Retired Brigadier Gen. Jack Hammond, executive director of Home Base, state Rep. John C. Velis and Veterans of Foreign Wars Commander Jeffrey Najarian discuss preventing veteran suicide Jan. 13, 2020, at Western Massachusetts Hospital. (Photo by Hope E. Tremblay)
WESTFIELD – More than 40 local leaders, including first responders, veteran’s agents and mental healthcare providers, gathered Jan. 13 at Western Massachusetts Hospital to get serious about preventing veteran suicides.
The group was brought together by state Rep. John C. Velis, D-Westfield, the vice chair of the House Committee on Veterans and Federal Affairs, to learn about what Home Base can do to help.
Home Base is a program of the Red Sox Foundation and Massachusetts General Hospital “dedicated to healing the invisible wounds for veterans of all eras, service members, military families and families of the fallen through world-class clinical care, wellness, education and research,” according to its website.
Home Base Executive Director Jack Hammond told the group that 20 veterans take their own lives each day and there are 380,000 veterans living in Massachusetts. He said Home Base is working toward its goal of zero veteran suicides through evidence-based treatment and training through its 20-0 Project.
“Our goal is to work community by community across the state in areas where we know there are lots of veterans and lots of people who want to make a difference,” said Hammond. “We can reduce suicide by connecting people with care.”
He said there are three goals to Home Base’s 20-0 Project. The first is to expand the network of trained clinicians and provide evidence-based treatment for veterans and their families.
The second is to train first responders, health professionals, veteran service officers and other community stakeholders.
The final goal is to create a statewide referral network and outreach campaign targeting at-risk veterans.
Southwick resident Dave Sutton of One Call Away Foundation, at left, listens as suicide prevention among veterans is discussed Jan. 13 by local veteran and healthcare leaders, first responders and other stakeholders Jan. 13. (Photo by Hope E. Tremblay)
After Velis and Hammond introduced the program, providers and first responders spoke about what they do, what they learned Monday and what they bring to the table.
Chicopee Veterans Service Director Stephanie Shaw said Chicopee has roughly 5,500 veterans and she and her staff takes extra steps to provide services.
“I’ve brought a person to the hospital all day and I’ve sat with veterans in Leeds [at the Northampton Veterans Hospital] just like most of us have,” she said. “I’m excited to see everybody collectively at this table.”
Bryan Doe of the Springfield Veterans Center said his town is establishing its partnership with Home Base.
“We are creating a direct referral process,” said Doe. “I’m looking forward to seeing this partnership grow.”

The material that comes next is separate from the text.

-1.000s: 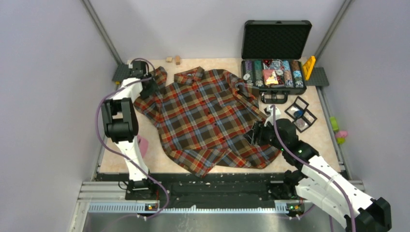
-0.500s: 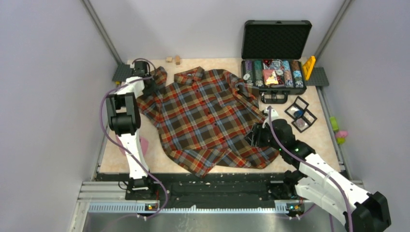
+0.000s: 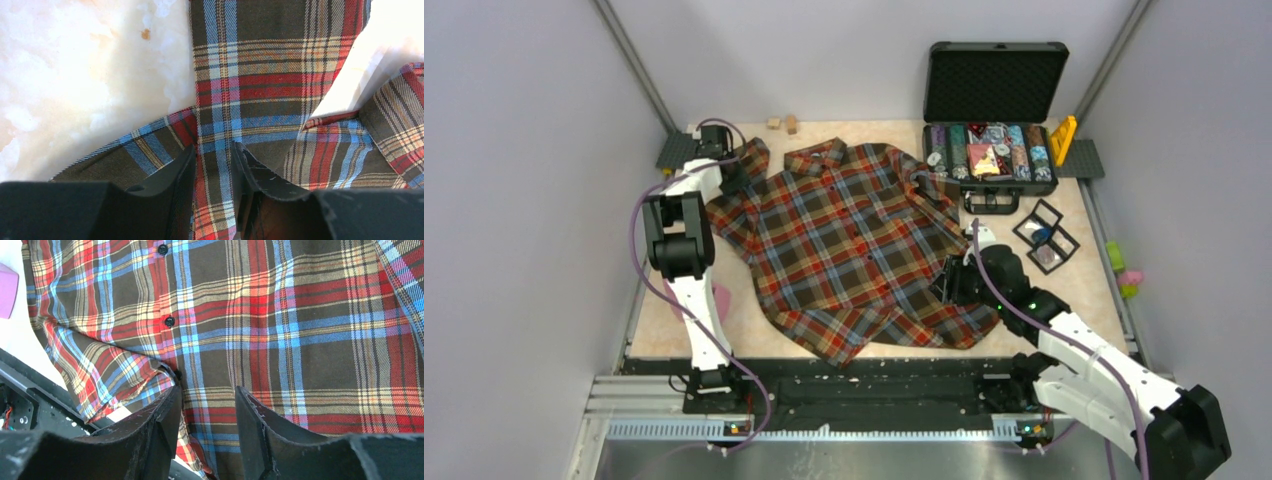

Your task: Pin the brooch onto the clothing

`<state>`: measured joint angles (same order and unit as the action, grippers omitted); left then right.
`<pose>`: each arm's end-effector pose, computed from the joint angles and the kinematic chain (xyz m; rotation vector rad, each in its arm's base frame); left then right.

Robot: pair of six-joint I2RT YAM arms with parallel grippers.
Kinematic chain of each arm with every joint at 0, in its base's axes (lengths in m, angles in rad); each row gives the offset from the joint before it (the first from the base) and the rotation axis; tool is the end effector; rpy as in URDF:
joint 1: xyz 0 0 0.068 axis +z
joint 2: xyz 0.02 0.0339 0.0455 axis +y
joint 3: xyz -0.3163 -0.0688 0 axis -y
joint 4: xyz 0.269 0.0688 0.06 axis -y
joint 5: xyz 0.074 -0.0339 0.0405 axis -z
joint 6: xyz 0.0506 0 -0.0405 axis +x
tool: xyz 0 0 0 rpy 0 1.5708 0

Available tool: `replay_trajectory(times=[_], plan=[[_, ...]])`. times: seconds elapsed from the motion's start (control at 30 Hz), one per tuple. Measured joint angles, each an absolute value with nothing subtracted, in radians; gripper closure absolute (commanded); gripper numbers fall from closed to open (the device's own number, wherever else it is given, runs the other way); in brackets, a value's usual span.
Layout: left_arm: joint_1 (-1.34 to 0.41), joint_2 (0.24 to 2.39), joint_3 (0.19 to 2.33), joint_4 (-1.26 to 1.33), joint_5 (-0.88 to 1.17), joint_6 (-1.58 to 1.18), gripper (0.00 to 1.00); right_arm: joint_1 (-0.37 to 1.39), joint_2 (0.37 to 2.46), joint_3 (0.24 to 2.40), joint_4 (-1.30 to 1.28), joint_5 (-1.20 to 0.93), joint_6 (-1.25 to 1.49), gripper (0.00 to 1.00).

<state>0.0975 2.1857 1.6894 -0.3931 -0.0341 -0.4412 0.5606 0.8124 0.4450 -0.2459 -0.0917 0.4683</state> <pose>0.5433 0.0549 0.1998 -0.6696 2.3698 -0.1079 0.1473 0.0979 0.2309 -0.1583 2.2585 0.6685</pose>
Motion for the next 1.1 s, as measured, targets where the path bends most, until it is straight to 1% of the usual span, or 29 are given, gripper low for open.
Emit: replay_trajectory(times=[0.37, 0.5, 0.7, 0.87, 0.97, 1.1], plan=[[0.101, 2.202, 1.696, -0.398, -0.031, -0.446, 0.63, 0.561, 0.812, 0.445, -0.246, -0.096, 0.469, 0.55], [0.110, 2.214, 1.707, -0.403, -0.017, -0.460, 0.74, 0.561, 0.812, 0.445, -0.246, -0.096, 0.468, 0.56], [0.128, 2.215, 1.705, -0.393, 0.030, -0.485, 1.00, 0.561, 0.812, 0.445, -0.247, -0.096, 0.469, 0.58], [0.134, 2.213, 1.699, -0.371, 0.066, -0.495, 1.00, 0.561, 0.812, 0.445, -0.247, -0.095, 0.468, 0.59], [0.139, 2.190, 1.659, -0.340, 0.071, -0.500, 1.00, 0.561, 0.812, 0.445, -0.247, -0.095, 0.468, 0.59], [0.146, 2.064, 1.488, -0.262, 0.028, -0.524, 1.00, 0.561, 0.812, 0.445, -0.247, -0.095, 0.468, 0.59]])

Westfield Police Chief Lawrence Valliere was among several police and fire departments represented Monday. Also at the meeting were members of the Holyoke, Easthampton, Ludlow, Northampton and Holyoke police and fire departments, as well as the Hampden County Sheriff’s office.
Valliere said he learned a lot and noted that the city works closely with the Department of Public Health and Behavioral Health Network (BHN), which provided training for Westfield police officers.
Capt. Matthew F. Moriarty of the Holyoke Police Department said Holyoke has been proactive in providing counseling at the police department for anyone who needs it, including veterans.
“We have a grant for BHN to have a counselor with us once a week for eight hours,” he said.
Moriarty said Holyoke Veterans Service Director Jesus Pereira would go out in the streets and find people holding signs indicating they are veterans and will “quiz” them to determine if they are a veteran. Moriarty said that, in fact, almost all of them are veterans and Pereira will offer to help them access resources to get them off the streets.
David Sutton of One Call Away Foundation, a Southwick-based organization with a mission to directly affect the lives of veterans who suffer from post-traumatic stress disorder (PTSD), had a seat at the table Monday. The foundation aids in PTSD awareness and the prevention of veteran suicide.
Sutton said he often receives phone calls to assist law enforcement with a veteran in crisis.
“I’ll go out at 3 or 4 a.m. to talk to a veteran having a hard time,” Sutton said, noting that he is a veteran who hit his low and was able to bounce back with help from a caring police officer. “I’ve been there.”
Sutton said simply having someone to talk to a veteran in distress can make the difference, especially when they are contemplating suicide.
“I cannot stress enough the need, in that emergency environment, for a peer support specialist,” said Sutton.
Hammond said Home Base was developing a resource guide that first responders can refer to in a crisis situation.
Velis thanked everyone for being part of the conversation and taking action to prevent veteran suicide.
“You deal with the invisible wounds,” he said.
Home Base offers intensive clinical programs for military veterans and service members with PTSD, including a two-week program and a weekend program.
Home Base is offering free first responder and clinical education workshops, including one in Westfield May 26. More information is available at homebase.org.